**Task to carry out:** The listing below holds a line with "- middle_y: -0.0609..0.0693" and a line with "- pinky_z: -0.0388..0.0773". Reproduce those two lines exactly, plus everything between them.

**Information supplied:**

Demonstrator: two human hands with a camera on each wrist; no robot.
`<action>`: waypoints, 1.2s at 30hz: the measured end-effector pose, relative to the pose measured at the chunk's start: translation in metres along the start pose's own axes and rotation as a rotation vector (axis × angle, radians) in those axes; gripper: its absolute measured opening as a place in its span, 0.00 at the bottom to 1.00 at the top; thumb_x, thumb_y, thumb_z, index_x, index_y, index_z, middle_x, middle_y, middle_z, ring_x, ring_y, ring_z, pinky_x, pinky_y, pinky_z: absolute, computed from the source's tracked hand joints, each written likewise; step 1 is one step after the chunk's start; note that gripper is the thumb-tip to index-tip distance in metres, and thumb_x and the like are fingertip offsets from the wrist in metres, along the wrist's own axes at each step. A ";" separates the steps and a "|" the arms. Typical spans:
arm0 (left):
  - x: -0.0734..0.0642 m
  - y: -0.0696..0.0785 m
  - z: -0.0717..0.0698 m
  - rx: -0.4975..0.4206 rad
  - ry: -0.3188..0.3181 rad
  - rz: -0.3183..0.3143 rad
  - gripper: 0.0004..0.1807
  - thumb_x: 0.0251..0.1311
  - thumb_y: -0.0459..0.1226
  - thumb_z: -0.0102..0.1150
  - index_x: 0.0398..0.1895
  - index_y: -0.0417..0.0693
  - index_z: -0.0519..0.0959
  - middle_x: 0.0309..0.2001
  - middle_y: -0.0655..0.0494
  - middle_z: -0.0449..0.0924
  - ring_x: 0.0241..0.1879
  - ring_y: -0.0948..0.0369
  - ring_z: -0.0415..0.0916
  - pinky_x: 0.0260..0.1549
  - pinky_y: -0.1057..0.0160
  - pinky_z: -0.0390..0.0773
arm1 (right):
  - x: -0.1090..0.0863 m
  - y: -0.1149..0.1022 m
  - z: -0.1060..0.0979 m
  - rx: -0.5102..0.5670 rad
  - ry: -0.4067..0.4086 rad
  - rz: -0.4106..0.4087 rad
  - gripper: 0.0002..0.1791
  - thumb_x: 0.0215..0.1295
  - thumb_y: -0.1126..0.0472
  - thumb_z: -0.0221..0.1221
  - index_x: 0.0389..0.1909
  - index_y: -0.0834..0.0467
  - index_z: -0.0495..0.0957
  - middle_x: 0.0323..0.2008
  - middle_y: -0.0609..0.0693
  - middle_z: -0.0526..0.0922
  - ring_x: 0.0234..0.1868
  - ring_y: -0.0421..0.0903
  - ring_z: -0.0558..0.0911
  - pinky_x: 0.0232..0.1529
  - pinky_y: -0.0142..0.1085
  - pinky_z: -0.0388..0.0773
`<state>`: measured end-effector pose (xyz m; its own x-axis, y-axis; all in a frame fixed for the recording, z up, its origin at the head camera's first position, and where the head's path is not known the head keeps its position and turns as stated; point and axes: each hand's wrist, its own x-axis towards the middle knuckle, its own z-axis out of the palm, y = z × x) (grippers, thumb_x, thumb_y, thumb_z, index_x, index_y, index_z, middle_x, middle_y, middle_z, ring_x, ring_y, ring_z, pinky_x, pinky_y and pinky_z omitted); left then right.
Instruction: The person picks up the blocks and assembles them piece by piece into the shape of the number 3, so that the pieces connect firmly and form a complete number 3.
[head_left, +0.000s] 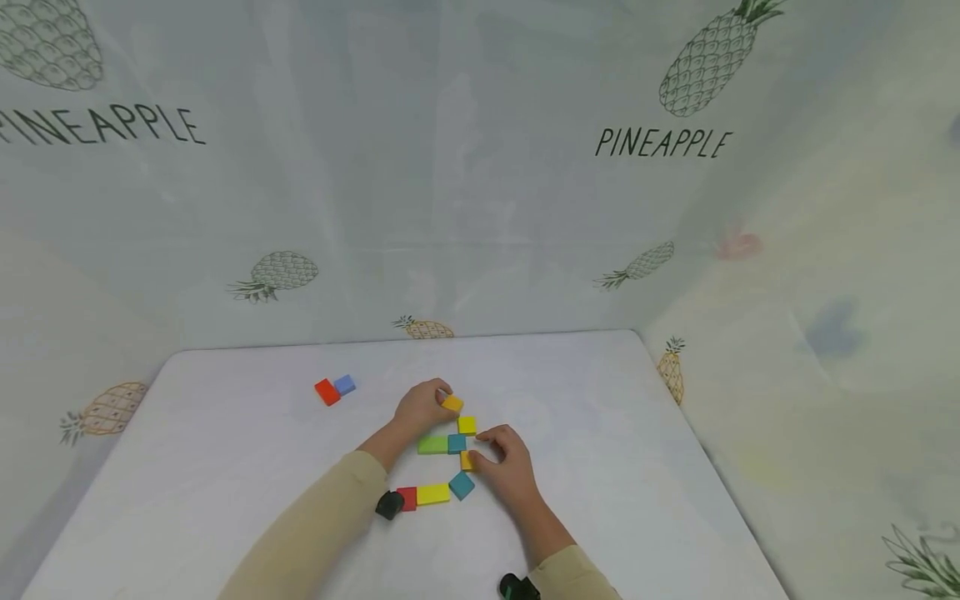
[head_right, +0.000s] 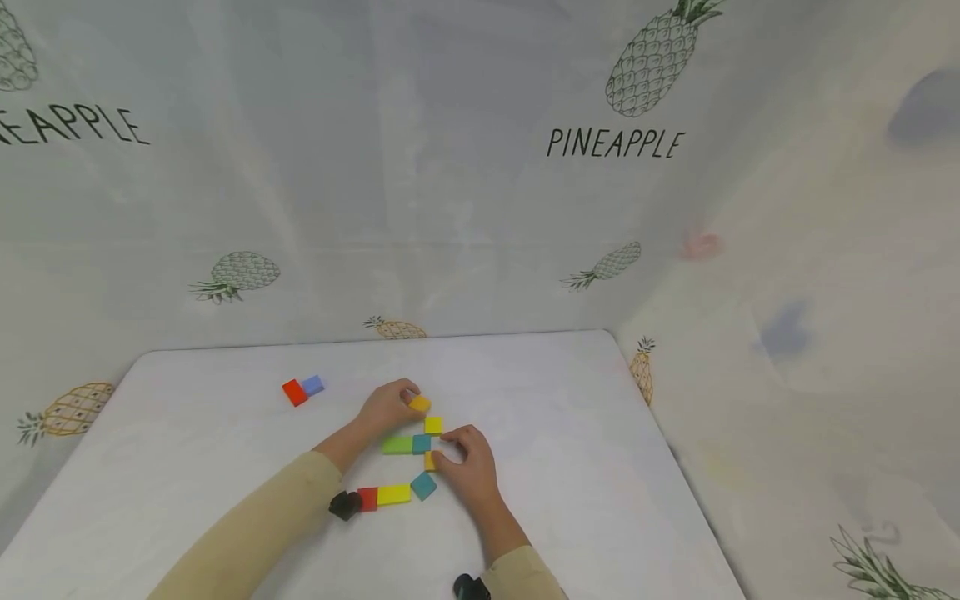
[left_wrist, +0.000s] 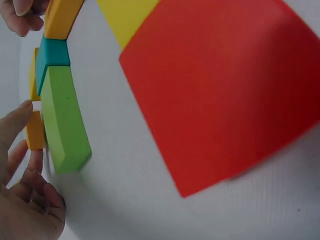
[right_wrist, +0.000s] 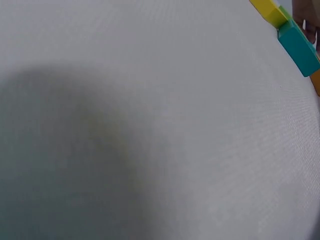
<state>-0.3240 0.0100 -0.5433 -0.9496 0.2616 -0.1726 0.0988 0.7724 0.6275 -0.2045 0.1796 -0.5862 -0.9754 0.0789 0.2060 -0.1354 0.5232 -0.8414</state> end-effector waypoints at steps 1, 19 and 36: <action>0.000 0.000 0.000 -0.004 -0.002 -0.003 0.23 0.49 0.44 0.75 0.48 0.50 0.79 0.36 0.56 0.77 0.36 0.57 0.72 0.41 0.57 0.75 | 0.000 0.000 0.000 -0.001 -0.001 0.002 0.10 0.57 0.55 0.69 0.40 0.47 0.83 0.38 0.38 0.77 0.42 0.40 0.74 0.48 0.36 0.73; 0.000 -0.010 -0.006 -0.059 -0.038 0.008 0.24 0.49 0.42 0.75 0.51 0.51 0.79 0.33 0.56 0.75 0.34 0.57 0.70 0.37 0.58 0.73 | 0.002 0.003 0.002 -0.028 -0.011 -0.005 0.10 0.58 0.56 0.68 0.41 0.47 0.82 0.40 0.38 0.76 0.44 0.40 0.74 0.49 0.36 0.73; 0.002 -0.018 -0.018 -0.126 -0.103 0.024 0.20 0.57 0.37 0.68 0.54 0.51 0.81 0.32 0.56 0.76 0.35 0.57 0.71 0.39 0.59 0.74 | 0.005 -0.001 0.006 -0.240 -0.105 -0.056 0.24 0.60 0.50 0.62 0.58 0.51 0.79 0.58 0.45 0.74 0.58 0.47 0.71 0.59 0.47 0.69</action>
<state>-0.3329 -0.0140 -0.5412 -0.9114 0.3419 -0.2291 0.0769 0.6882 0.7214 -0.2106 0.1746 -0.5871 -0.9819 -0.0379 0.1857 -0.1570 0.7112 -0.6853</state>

**Task answer:**
  - middle_y: -0.0609..0.0693
  - middle_z: -0.0526..0.0922
  - ring_x: 0.0234..0.1868
  - ring_y: -0.0421..0.0903
  - ring_z: -0.0558..0.0911
  - pinky_x: 0.0232..0.1529
  - pinky_y: -0.0142..0.1085
  - pinky_z: -0.0388..0.0773

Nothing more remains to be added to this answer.